Wir pokern hoch dieser Tage, jedes Mal höher als beim Mal vorher. Und selbst, wenn das Gegenüber tatsächlich der Richtige wäre oder sogar sein will, gibt es keinen gemeinsamen Weg ins Glück: Alles, was Gutes und Wunderbares an ihm zu erahnen ist, erinnert stets nur an das vergangene Glück mit dem, den man selber eigentlich niemals verlassen wollte, an dessen breite Brust man sich just hier und jetzt so sehr zurücksehnt, dass man es keinen einzigen Augenblick länger tränenfrei ertragen kann, von ihm getrennt zu sein, und jetzt entschuldigt mich bitte, nein, keine Umstände, ich zahle schon selbst. Je älter wir werden, desto individueller wird unser Leben. Jeder trägt irgendwo Narben unter der immer noch makellos glatten Haut. Jeder von uns hat sein persönliches Waterloo durchlitten.
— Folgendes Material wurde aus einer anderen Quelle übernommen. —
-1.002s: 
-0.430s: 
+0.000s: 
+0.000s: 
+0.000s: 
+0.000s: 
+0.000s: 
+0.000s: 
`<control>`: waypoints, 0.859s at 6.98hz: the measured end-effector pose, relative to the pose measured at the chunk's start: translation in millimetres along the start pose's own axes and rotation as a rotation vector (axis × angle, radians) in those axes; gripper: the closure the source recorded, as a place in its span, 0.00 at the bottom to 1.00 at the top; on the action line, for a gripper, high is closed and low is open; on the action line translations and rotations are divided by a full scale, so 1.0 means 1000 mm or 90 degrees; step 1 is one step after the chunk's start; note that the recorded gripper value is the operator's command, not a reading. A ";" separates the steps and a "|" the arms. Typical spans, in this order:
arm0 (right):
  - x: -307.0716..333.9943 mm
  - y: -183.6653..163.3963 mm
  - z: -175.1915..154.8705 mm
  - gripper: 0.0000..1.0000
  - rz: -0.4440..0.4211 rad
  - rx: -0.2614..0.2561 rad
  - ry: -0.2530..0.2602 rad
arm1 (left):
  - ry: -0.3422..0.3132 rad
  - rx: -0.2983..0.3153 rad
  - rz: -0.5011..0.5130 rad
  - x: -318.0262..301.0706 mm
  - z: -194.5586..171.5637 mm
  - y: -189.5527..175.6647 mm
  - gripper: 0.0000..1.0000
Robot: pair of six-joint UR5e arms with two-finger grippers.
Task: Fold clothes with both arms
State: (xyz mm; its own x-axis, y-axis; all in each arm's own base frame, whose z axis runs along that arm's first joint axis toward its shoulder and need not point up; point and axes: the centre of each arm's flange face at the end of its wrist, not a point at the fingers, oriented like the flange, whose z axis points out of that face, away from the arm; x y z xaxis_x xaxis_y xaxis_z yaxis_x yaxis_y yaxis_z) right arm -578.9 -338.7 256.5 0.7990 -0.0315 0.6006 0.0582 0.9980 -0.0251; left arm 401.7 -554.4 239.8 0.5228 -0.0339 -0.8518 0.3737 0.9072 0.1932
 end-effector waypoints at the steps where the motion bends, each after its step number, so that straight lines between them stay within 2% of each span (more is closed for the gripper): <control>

Und der Zeitraum zwischen dem Kennenlernen und der Entdeckung der schlecht verheilten Wunden des Gegenübers wird immer kürzer. Wir sind schon geprägt von einem ganzen Leben, das ohne den anderen stattgefunden hat und in dem wir versagt haben, oder in dem uns das Glück versagt worden ist. Denn sonst wären wir ja nicht hier. Denn sonst hätten wir ja alles besser gemacht. Wir hätten die Ewigkeit noch auf unserer Seite und nicht solche Angst vor immer wieder denselben Fehlern.